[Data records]
____

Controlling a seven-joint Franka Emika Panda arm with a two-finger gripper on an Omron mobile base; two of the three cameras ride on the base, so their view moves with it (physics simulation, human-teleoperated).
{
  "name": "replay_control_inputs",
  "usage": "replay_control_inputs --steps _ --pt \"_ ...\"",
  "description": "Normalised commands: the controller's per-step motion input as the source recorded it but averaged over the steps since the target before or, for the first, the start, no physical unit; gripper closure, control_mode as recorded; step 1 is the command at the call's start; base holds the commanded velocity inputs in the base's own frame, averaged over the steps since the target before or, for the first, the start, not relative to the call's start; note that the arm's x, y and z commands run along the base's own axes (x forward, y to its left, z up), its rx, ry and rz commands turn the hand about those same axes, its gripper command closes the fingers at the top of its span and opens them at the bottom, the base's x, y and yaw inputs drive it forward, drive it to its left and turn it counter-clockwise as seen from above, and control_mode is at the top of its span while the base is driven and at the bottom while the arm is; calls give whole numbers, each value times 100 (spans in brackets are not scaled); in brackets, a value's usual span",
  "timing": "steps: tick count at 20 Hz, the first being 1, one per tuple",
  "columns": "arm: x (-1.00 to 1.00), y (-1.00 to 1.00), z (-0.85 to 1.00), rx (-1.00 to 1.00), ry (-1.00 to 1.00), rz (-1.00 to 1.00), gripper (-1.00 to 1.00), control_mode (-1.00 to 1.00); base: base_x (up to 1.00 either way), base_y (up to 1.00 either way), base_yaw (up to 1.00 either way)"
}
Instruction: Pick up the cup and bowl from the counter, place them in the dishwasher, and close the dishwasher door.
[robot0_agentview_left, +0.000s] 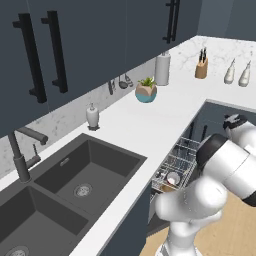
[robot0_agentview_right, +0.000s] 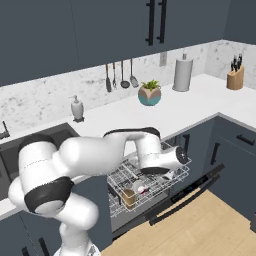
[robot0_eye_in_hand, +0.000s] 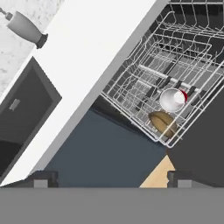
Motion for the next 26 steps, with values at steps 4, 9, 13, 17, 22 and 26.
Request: replay_control_inputs --steps 4,9,13,17,22,26 --pt "-45 20 43 15 2 -8 -100 -100 0 0 0" --pt "-39 2 61 14 7 -7 -100 -100 0 0 0" --pt "-23 3 29 18 5 -7 -100 -100 0 0 0" --pt "-23 0 0 19 0 -7 -100 -100 0 0 0" --pt "-30 -1 0 19 2 -12 -100 -100 0 0 0" --pt "-15 -20 0 22 2 -9 -100 -100 0 0 0"
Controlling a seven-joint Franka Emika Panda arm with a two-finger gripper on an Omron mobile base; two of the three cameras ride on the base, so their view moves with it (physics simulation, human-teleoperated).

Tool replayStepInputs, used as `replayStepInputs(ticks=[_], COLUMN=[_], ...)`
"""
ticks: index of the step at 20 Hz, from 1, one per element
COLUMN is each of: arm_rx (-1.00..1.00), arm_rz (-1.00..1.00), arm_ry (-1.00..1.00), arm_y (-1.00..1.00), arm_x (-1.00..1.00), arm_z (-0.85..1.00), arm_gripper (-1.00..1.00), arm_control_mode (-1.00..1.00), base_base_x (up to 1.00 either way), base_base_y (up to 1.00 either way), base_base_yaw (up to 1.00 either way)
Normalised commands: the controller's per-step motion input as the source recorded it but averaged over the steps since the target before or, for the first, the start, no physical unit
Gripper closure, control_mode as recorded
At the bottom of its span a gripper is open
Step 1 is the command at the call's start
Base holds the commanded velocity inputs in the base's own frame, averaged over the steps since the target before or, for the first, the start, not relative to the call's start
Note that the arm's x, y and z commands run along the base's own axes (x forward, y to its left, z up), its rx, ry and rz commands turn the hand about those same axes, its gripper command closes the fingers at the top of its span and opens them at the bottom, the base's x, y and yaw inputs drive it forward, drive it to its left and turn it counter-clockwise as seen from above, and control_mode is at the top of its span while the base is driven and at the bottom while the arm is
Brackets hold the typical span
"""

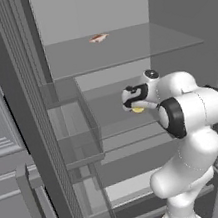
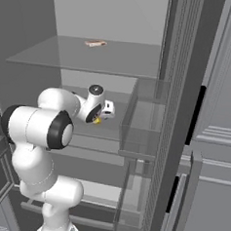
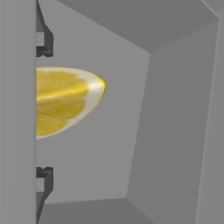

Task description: Grab a lemon wedge from the fridge and one ice cube from the ice bowl, and put them in the glass of lemonade.

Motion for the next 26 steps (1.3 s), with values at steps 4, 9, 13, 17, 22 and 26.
replayStepInputs(ticks=[4,9,13,17,22,26], arm_rx=[0.00,0.00,0.00,0.00,0.00,0.00], arm_rz=[0.00,0.00,0.00,0.01,0.00,0.00], arm_ry=[0.03,0.00,0.01,0.03,0.01,0.04], arm_y=[0.04,0.00,0.00,0.06,0.04,0.02], arm_x=[0.00,-0.26,-0.23,0.00,0.01,0.00], arm_z=[-0.19,0.00,-0.05,-0.22,-0.06,0.00], arm_gripper=[-1.00,-1.00,-1.00,-1.00,-1.00,-1.00], arm_control_mode=[-1.00,-1.00,-1.00,-1.00,-1.00,-1.00], base_base_x=[0.00,0.00,0.00,0.00,0.00,0.00], base_base_y=[0.00,0.00,0.00,0.00,0.00,0.00], base_base_yaw=[0.00,0.00,0.00,0.00,0.00,0.00])
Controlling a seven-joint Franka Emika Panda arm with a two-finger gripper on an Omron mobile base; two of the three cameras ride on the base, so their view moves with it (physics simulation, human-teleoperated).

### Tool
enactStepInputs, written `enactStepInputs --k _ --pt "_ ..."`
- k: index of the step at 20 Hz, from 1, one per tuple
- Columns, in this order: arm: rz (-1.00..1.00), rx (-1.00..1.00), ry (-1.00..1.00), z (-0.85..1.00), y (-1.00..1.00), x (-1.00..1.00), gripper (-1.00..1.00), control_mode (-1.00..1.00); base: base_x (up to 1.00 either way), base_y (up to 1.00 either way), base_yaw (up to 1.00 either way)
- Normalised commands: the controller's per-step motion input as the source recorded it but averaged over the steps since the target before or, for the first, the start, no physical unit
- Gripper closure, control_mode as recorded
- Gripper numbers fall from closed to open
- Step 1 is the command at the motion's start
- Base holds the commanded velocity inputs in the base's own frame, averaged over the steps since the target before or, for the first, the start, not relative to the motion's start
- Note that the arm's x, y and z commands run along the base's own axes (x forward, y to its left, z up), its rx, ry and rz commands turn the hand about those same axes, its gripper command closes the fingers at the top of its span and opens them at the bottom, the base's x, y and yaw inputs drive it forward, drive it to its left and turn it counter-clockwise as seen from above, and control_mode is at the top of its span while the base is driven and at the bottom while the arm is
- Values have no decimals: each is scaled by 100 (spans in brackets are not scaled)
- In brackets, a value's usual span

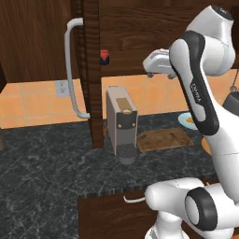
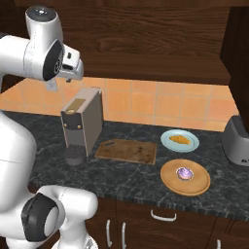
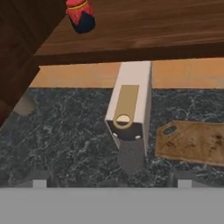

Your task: From the different types of pastries on the counter, select a croissant and place it on the cutting board. Then retrieve a jar of jam from the cabinet and place it alongside the croissant on the cutting board.

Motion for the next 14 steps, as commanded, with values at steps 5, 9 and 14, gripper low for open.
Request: enactStepInputs --k 5,9,14 --pt "12 0 -16 37 57 0 -100 -100 0 0 0" --pt "14 0 -25 8 12 11 -100 -100 0 0 0" --pt "13 0 -32 5 0 17 -100 -100 0 0 0"
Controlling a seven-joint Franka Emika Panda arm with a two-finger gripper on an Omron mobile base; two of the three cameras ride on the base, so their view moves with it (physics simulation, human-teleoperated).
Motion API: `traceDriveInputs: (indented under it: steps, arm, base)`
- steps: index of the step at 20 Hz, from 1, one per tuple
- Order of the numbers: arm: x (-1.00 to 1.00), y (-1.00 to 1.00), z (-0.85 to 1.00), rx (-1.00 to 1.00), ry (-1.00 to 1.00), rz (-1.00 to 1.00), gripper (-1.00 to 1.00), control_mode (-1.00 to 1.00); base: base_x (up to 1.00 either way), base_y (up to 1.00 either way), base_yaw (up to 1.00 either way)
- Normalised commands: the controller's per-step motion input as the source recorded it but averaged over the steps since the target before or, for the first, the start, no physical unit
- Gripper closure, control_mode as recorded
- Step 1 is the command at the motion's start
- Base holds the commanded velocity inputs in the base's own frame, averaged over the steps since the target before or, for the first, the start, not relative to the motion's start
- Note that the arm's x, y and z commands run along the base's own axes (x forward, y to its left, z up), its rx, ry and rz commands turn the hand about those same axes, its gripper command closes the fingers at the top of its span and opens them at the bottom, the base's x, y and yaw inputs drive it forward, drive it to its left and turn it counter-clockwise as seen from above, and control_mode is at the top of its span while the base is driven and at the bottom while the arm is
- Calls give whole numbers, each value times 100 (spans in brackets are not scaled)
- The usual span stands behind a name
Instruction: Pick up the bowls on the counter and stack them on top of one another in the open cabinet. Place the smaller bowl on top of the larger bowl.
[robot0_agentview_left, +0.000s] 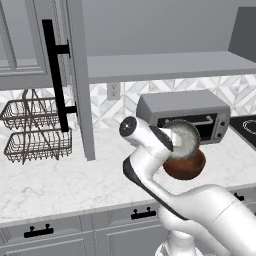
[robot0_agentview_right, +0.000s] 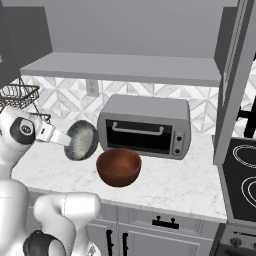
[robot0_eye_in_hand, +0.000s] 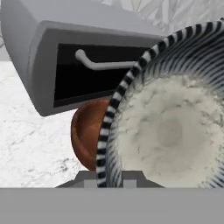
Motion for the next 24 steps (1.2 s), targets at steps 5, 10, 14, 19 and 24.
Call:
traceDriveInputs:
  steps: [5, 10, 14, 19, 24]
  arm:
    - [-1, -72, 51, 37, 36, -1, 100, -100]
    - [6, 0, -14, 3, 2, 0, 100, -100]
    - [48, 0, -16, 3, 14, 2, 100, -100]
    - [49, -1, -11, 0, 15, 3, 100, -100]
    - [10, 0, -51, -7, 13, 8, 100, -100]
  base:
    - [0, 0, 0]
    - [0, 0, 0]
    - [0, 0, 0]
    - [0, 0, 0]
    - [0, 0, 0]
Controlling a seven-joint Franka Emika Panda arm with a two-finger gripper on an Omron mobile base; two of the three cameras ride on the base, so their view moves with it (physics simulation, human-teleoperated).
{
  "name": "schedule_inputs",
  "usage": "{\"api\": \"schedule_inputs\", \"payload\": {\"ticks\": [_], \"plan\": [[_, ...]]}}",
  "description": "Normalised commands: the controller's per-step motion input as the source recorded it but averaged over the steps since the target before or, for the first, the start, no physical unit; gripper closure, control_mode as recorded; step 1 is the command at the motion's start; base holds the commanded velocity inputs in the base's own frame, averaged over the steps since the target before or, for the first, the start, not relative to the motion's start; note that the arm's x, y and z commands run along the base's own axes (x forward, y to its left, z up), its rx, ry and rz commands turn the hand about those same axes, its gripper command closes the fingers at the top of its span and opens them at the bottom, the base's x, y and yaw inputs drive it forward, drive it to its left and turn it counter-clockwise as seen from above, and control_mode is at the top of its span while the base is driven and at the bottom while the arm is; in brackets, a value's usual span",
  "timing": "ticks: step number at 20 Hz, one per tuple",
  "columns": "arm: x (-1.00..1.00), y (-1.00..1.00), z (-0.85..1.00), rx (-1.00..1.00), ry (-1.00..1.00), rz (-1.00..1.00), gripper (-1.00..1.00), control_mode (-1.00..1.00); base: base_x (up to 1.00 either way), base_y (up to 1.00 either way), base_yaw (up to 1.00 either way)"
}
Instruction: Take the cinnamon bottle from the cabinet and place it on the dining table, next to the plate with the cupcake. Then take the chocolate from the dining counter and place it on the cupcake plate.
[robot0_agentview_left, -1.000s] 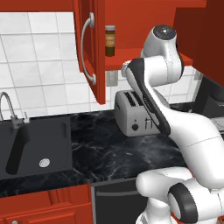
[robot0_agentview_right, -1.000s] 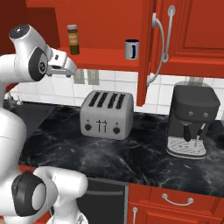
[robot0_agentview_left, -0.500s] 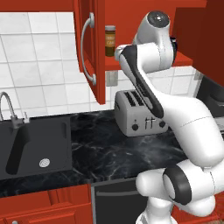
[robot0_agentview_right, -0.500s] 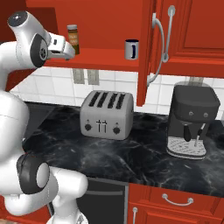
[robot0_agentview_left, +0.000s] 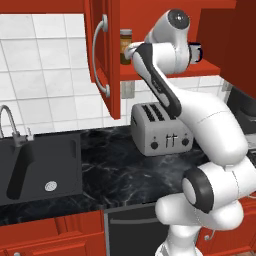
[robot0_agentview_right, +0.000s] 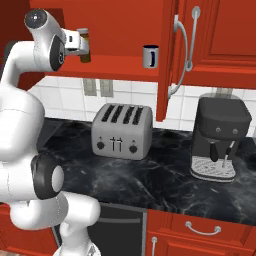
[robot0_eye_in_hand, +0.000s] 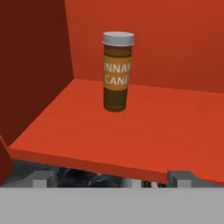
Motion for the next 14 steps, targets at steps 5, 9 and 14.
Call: {"api": "schedule_inputs", "payload": {"ticks": [5, 9, 14], "plan": [[0.35, 0.04, 0.0, 0.0, -0.09, 0.0, -1.0, -1.0, 0.0, 0.0, 0.0], [0.44, 0.0, 0.0, 0.0, -0.02, 0.0, -1.0, -1.0, 0.0, 0.0, 0.0], [0.46, 0.08, 0.0, 0.0, -0.01, 0.0, -1.0, -1.0, 0.0, 0.0, 0.0]]}}
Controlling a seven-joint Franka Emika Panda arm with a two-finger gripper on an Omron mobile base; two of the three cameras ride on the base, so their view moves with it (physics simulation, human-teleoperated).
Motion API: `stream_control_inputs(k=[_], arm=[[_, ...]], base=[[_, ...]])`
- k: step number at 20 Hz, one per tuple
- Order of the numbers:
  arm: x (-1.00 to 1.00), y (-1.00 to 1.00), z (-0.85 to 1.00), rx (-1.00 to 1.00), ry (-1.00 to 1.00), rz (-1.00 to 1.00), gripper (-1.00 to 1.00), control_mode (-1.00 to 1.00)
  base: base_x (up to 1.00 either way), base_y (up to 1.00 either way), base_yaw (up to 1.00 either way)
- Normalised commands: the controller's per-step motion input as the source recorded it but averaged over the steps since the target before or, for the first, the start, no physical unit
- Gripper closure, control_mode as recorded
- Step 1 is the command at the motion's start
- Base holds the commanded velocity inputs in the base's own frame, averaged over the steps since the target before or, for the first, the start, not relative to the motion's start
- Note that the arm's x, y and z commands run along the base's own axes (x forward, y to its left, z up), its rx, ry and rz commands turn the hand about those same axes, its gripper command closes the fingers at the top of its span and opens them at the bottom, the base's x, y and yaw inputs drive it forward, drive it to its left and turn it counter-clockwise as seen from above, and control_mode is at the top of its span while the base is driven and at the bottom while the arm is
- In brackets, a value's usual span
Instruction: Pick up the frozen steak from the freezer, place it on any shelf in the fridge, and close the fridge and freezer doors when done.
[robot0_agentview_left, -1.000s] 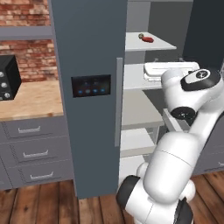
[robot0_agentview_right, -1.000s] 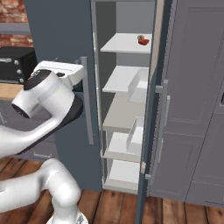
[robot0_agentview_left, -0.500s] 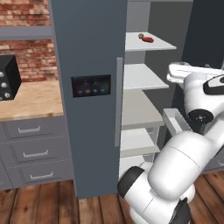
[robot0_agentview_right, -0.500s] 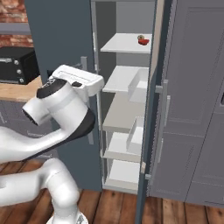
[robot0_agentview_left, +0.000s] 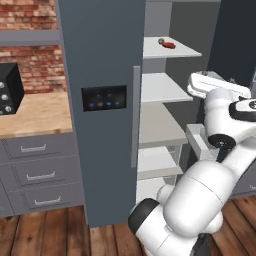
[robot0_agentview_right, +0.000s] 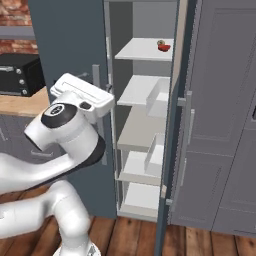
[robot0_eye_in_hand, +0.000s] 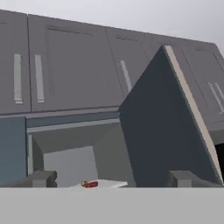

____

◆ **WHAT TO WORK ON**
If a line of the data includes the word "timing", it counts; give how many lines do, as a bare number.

◆ **SOLUTION FOR THIS TASK**
2